Born in Mandan, North Dakota in 1911, Steinbrueck and his family moved to Washington in 1913. He attended Georgetown Elementary, and Cleveland and Franklin High Schools in Seattle, graduating in 1928. Although Steinbrueck started out at the University of Washington studying fisheries science, he completed a five-year course of study in architecture, graduating in 1935. Two years later, he acquired his architectural license.
Before opening his own private practice in 1938, Steinbrueck had gained valuable experience in a variety of architectural offices including William J. Bain (1935), J. Lister Holmes, Bjarne Moe (1937-38), and several firms in Los Angeles. Steinbrueck’s early work focused on small well designed homes. Many of the designs were published in a variety of architectural magazines and books. Among his more noteworthy projects was the Alden Mason House (1953) on Boyer Avenue in Seattle, which was featured in McCall’s Book of Modern Homes, and A Treasury of Contemporary Houses. The home was also a 1952 Seattle AIA Honor Award winner. Other work includes the Stellwagen House (1955), Steinbrueck House (1952), home at 5411 Ravenna Ave., Barrett House (1956), and home at 626 Randolph Place (1962).
In 1957, Steinbrueck relocated briefly to Michigan to work with former classmate, Minoru Yamasaki, but soon returned to Seattle where he completed designed several more residences. Upon his return, he joined with fellow architect, Paul Hayden Kirk, to design the University of Washington Faculty Club (1960), which received a Seattle AIA Honor Award in 1960. Steinbrueck is perhaps best known for completing the original concepts for the Space Needle and designed the Exhibition Pavilion for the 1962 Seattle World's Fair.

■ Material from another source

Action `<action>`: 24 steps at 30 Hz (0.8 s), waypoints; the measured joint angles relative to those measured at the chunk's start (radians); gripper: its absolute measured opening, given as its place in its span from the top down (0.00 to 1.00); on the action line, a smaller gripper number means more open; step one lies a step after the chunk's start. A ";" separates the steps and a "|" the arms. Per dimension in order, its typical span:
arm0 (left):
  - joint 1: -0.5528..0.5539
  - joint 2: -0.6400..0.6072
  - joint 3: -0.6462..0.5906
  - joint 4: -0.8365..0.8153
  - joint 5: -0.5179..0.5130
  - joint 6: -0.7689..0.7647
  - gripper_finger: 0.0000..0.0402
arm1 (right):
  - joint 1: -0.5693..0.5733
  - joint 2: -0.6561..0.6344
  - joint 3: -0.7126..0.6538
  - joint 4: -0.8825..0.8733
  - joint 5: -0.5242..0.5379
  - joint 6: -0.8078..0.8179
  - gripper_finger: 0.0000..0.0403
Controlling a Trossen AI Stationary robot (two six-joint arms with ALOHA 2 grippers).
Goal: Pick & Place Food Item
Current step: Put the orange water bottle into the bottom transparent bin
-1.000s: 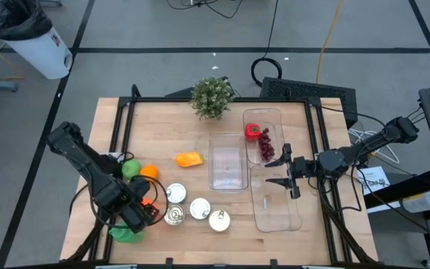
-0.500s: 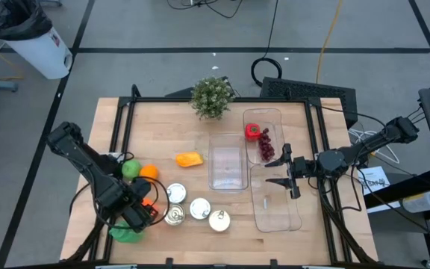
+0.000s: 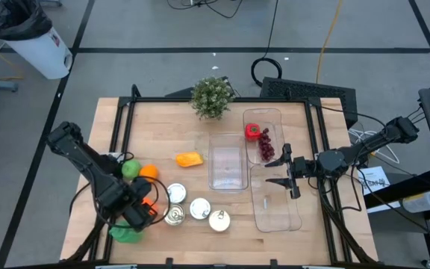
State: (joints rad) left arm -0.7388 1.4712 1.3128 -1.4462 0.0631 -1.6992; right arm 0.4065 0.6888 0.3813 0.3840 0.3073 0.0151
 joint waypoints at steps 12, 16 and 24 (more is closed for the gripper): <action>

A true Renaissance man, Steinbrueck was also an accomplished artist and his works are part of the collections of many galleries around the Pacific Northwest. Also an author, his influential book, A Guide to Seattle Architecture, 1850–1953, prepared for the National Convention of the American Institute of Architects in June 1953, was the first publication on Seattle architecture.
In 1946, Steinbrueck joined the UW faculty where he taught for thirty years until his retirement in 1976. His civic involvement focused around saving Pike Place Market from demolition, and developing more public spaces around the Westlake Mall area.

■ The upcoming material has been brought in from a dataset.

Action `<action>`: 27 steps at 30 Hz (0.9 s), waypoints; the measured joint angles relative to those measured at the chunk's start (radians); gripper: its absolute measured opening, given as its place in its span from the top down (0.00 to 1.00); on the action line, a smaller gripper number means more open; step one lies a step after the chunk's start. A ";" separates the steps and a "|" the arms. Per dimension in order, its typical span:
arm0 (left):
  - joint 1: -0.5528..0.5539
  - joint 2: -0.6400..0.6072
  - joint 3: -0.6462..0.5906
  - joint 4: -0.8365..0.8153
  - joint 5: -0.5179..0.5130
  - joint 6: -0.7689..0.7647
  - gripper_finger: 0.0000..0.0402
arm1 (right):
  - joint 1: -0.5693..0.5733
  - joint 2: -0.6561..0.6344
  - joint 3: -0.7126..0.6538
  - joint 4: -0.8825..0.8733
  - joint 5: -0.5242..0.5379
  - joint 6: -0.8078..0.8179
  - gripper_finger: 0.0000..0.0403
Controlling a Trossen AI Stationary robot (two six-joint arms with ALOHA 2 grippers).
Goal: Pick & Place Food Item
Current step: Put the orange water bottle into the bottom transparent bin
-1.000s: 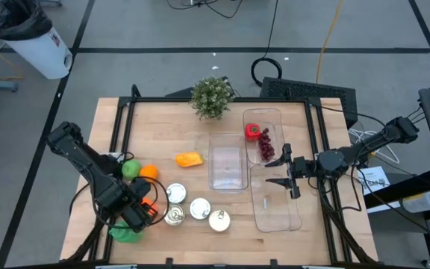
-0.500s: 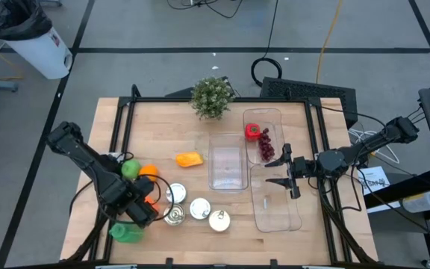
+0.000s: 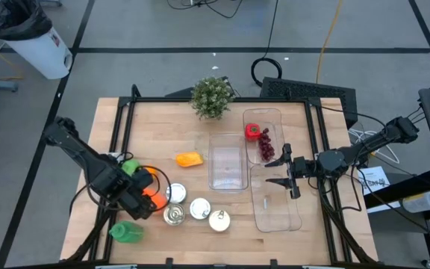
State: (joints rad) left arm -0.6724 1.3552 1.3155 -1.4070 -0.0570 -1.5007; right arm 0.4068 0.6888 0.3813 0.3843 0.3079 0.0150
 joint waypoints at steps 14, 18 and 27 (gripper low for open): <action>0.156 -0.017 0.010 0.101 0.065 0.293 0.50 | 0.000 0.054 0.000 0.076 0.000 0.000 0.47; 0.214 -0.016 0.069 0.090 0.034 0.428 0.50 | 0.000 0.091 0.000 0.103 0.000 -0.008 0.47; 0.330 0.013 0.264 0.107 -0.075 0.658 0.50 | -0.002 0.180 0.006 0.196 0.006 -0.060 0.46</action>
State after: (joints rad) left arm -0.3426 1.3682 1.5799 -1.2997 -0.1320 -0.8427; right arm 0.4053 0.8688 0.3872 0.5804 0.3143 -0.0452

Steinbrueck's contributions have been acknowledged by many honors and awards. He received the Architect of the Year Award in 1960 from the Washington State Chapter of the American Institute of Architects; and his Market Sketchbook won the Governor's Book Award in 1969. In special recognition for his efforts, Steinbrueck was named First Citizen of Seattle in 1977. Later, the mayor of Seattle named November 2, 1982 as Victor Steinbrueck Day. After Steinbrueck's death in 1985, Pike Place Park was named Victor Steinbrueck Park in his honor.